REQUIRED WORK: Work out how many lines in the data hold the string "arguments". Reply with only that number.

DATASET SECTION:
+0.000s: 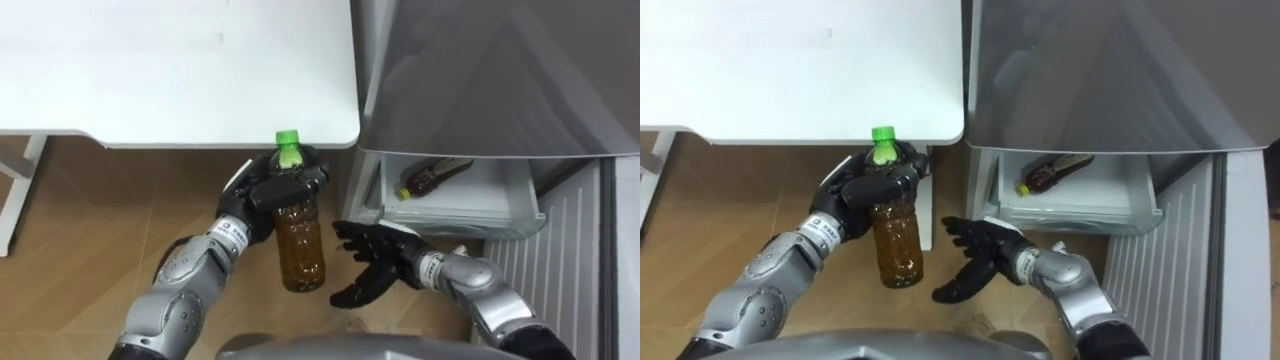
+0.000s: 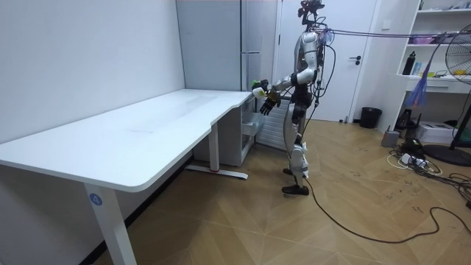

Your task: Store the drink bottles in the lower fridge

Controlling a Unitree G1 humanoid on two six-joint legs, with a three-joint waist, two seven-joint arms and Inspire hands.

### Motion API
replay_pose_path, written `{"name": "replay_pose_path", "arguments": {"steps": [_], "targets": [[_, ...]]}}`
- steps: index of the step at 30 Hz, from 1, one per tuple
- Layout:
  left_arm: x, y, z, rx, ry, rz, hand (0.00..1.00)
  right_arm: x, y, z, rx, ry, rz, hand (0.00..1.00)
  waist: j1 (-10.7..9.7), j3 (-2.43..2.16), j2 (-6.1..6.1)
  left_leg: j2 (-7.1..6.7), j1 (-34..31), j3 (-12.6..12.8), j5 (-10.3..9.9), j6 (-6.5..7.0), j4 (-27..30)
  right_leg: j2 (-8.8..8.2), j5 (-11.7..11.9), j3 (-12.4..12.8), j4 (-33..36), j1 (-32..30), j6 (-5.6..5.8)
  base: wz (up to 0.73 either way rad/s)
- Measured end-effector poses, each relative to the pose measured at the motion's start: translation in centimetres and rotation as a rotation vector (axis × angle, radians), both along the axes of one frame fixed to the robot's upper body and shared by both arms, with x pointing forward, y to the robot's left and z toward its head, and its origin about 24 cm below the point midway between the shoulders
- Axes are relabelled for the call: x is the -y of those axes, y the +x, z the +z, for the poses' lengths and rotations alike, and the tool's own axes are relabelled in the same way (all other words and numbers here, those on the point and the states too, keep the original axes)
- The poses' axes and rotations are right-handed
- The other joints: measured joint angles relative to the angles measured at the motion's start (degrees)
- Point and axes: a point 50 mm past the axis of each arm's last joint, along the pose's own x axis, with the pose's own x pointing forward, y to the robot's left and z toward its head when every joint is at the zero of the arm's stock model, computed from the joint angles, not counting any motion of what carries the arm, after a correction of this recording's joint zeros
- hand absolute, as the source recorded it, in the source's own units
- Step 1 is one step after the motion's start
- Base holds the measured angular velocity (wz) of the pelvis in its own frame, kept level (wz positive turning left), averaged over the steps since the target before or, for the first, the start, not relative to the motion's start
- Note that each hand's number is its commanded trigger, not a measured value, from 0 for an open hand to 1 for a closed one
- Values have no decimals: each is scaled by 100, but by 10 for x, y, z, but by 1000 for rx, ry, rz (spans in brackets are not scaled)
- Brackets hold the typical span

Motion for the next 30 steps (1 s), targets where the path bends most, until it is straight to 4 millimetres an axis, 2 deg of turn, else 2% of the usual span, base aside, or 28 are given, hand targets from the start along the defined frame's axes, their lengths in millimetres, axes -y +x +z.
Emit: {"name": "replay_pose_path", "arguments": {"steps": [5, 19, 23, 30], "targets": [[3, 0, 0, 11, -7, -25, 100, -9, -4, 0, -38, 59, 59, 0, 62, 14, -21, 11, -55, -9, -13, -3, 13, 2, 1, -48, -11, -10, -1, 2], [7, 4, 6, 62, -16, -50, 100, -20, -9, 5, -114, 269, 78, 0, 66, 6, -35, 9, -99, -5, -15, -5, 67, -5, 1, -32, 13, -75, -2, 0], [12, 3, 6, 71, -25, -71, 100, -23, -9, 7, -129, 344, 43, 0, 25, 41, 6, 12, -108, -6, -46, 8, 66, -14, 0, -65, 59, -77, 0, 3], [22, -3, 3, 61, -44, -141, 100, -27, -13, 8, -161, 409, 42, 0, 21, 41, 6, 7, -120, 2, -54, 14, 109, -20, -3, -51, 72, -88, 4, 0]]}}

TASK SOLUTION: 2